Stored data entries
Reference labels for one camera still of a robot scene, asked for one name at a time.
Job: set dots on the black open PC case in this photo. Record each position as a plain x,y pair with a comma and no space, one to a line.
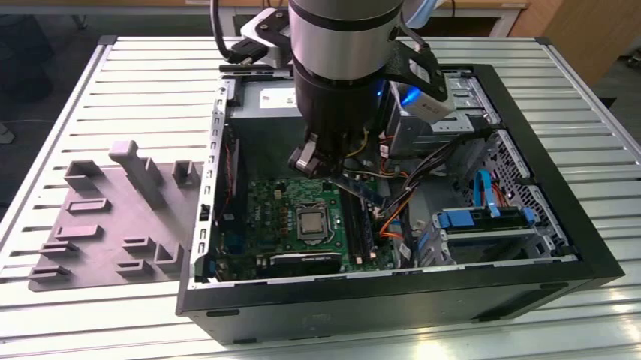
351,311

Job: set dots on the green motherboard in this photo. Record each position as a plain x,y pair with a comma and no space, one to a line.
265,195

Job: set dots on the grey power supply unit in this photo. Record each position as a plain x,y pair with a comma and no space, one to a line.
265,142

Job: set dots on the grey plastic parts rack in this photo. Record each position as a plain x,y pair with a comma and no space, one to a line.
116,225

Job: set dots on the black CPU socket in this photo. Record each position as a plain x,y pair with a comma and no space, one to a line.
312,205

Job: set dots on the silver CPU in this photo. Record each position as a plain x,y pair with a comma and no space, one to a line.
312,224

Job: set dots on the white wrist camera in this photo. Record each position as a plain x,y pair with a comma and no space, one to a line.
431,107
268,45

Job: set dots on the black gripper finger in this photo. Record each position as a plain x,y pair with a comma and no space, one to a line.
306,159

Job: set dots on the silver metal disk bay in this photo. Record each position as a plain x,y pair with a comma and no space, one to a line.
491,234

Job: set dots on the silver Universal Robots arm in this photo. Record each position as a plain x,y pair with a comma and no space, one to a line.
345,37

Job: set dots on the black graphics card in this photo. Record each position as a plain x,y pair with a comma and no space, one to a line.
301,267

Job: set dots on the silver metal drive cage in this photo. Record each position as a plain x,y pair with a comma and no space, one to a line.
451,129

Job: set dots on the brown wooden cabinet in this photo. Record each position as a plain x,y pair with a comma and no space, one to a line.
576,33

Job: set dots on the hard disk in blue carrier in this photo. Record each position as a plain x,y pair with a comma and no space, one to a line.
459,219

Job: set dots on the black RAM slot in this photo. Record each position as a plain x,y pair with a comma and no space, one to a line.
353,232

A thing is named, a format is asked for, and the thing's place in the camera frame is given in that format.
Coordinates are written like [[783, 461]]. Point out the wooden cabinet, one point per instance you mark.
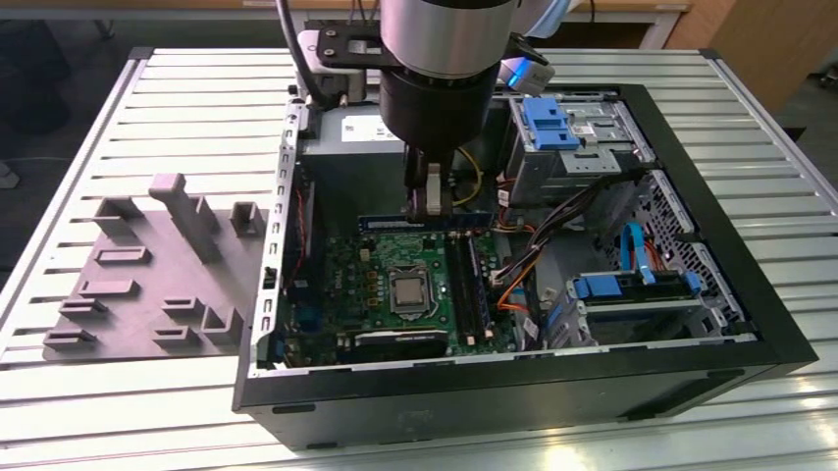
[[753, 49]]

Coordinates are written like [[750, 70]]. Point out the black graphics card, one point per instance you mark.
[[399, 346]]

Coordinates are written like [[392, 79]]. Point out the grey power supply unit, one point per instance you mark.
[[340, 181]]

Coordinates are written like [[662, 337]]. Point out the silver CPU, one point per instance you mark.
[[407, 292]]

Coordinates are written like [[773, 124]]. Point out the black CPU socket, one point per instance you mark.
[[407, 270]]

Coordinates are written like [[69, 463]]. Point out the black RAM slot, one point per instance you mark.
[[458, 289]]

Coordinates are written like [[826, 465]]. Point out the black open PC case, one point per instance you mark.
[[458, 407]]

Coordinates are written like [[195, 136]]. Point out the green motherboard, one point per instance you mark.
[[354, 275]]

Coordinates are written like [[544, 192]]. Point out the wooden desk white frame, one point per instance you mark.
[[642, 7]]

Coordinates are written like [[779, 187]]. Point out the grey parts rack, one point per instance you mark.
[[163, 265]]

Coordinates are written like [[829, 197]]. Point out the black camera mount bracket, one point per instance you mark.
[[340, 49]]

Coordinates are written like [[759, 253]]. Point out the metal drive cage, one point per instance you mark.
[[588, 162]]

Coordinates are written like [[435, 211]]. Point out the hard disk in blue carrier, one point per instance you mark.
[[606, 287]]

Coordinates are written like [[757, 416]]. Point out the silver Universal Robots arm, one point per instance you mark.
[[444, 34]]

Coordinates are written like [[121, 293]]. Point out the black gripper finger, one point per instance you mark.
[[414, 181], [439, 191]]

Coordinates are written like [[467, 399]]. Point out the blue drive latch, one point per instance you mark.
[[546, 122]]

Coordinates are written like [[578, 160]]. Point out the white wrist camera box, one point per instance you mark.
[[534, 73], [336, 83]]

**Task instructions**
Please write out exactly the line containing "Coordinates are written like [[467, 399]]." and every line after it through the end of the records, nothing more.

**Written answer**
Coordinates are written like [[467, 399]]. Point out the blue drive latch, one point per instance you mark.
[[546, 122]]

Coordinates are written like [[578, 160]]. Point out the white wrist camera box, one point per instance you mark.
[[534, 73], [336, 83]]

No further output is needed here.